**Assignment:** Where the data below has the string "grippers", return the whole line.

**Collected material:**
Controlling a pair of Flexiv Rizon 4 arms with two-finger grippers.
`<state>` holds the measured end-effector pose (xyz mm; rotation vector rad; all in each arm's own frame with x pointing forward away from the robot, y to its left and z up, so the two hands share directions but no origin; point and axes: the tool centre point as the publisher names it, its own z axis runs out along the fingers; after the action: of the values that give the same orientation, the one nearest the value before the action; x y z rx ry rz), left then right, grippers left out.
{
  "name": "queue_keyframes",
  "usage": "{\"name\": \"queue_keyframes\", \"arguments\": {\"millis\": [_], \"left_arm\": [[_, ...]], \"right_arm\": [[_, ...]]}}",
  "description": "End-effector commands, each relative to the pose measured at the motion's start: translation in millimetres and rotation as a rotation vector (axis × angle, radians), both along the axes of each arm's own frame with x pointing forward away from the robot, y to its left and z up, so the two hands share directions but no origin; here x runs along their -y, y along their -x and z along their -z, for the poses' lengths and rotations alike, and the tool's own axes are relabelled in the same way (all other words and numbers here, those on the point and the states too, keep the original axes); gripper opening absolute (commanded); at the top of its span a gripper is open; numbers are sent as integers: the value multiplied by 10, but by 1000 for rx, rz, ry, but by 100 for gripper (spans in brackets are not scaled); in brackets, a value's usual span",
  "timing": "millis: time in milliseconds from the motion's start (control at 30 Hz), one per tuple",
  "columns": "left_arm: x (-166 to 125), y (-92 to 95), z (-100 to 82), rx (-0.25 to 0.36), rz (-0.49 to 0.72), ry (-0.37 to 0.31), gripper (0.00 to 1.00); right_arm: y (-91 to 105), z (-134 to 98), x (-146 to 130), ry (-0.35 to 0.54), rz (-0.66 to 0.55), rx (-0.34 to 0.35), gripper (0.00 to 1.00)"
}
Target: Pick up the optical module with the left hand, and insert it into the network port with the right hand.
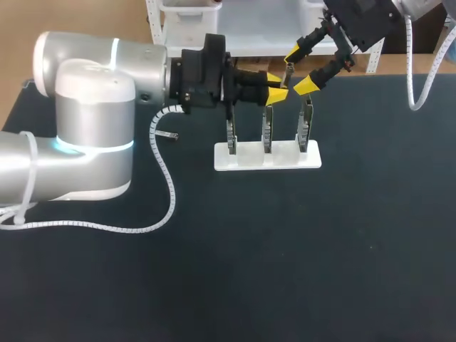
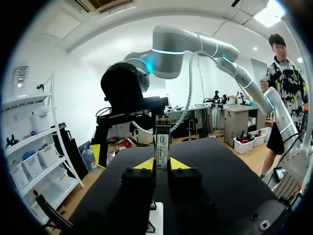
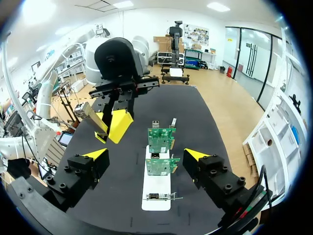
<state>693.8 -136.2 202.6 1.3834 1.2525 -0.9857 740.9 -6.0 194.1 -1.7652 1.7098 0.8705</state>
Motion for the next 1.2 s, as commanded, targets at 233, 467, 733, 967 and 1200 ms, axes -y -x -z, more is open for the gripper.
{"name": "queue_keyframes", "arguments": {"millis": [233,467,733,967,1200], "left_arm": [[34,-46,36,-7,12,8,0],[33,-47,40,-10,19,-14,0],[33,-47,40,-10,19,-14,0],[33,-47,40,-10,19,-14,0],[33,-47,40,-10,19,-14,0]], "right_arm": [[9,0,2,0,2,1,100],[9,0,2,0,2,1,100],[52,-20,7,2,11,9,100],[325,-109,112,47,77,-9,100],[462,-259,7,75,81,23,100]]}}
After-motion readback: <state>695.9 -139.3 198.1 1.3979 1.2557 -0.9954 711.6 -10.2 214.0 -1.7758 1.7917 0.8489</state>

**Answer:**
Controlling a pair of Flexiv Rizon 4 arms with two-finger grippers.
`<state>` holds the measured end-effector pose (xyz mm; rotation vector rad; all in each arm's own frame with x pointing forward away from the robot, y to its left and z up, so the two hands share directions but no origin; point and axes: the tool centre point as the publisher names it, its own z axis runs out along the fingers; after the action: of the values that give the same orientation, the one nearest the value before the action; x y z rx ry rz), left then right, grippers left out.

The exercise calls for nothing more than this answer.